» TASK OBJECTIVE: Everything from the top of the data below through the line with "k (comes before" should be duplicated exactly, and nothing past it.

» THE DATA:
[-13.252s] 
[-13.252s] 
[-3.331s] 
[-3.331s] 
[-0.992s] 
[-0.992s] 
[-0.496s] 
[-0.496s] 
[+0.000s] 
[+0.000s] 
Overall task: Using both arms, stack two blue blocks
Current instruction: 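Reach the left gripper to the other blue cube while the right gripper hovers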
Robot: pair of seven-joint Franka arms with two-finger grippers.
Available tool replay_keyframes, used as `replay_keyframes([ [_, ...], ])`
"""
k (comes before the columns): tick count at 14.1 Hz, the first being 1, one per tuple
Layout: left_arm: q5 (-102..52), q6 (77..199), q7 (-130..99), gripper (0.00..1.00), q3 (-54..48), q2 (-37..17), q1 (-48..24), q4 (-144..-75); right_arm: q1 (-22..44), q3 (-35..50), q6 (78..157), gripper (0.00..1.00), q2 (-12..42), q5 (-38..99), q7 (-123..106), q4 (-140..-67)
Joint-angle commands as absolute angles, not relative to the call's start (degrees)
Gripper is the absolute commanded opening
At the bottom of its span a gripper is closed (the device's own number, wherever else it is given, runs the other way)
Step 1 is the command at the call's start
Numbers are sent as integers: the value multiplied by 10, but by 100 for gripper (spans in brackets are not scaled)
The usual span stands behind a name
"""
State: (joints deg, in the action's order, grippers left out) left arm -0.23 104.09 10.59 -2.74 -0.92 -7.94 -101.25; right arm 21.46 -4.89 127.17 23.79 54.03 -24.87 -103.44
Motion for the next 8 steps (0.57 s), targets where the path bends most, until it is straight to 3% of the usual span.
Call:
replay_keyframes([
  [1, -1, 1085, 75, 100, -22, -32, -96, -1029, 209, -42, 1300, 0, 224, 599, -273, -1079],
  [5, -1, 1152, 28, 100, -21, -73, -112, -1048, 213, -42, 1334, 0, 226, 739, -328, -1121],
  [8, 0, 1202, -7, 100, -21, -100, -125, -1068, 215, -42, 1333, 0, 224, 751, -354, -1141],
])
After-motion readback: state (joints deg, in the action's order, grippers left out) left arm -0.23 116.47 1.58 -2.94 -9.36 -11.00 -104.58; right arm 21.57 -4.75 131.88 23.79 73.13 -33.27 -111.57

» EXERCISE RESPONSE:
[-13.252s] 
[-13.252s] 
[-3.331s] 
[-3.331s] 
[-0.992s] 
[-0.992s] 
[-0.496s] 
[-0.496s] 
[+0.000s] 
[+0.000s] 
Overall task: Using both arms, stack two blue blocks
Current instruction: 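Reach the left gripper to the other blue cube while the right gripper hovers
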Robot: pair of seven-joint Franka arms with two-finger grippers.
Available tool replay_keyframes, used as `replay_keyframes([ [_, ...], ])`
"""
k (comes before the columns): tick count at 14.1 Hz, the first being 1, one per tuple

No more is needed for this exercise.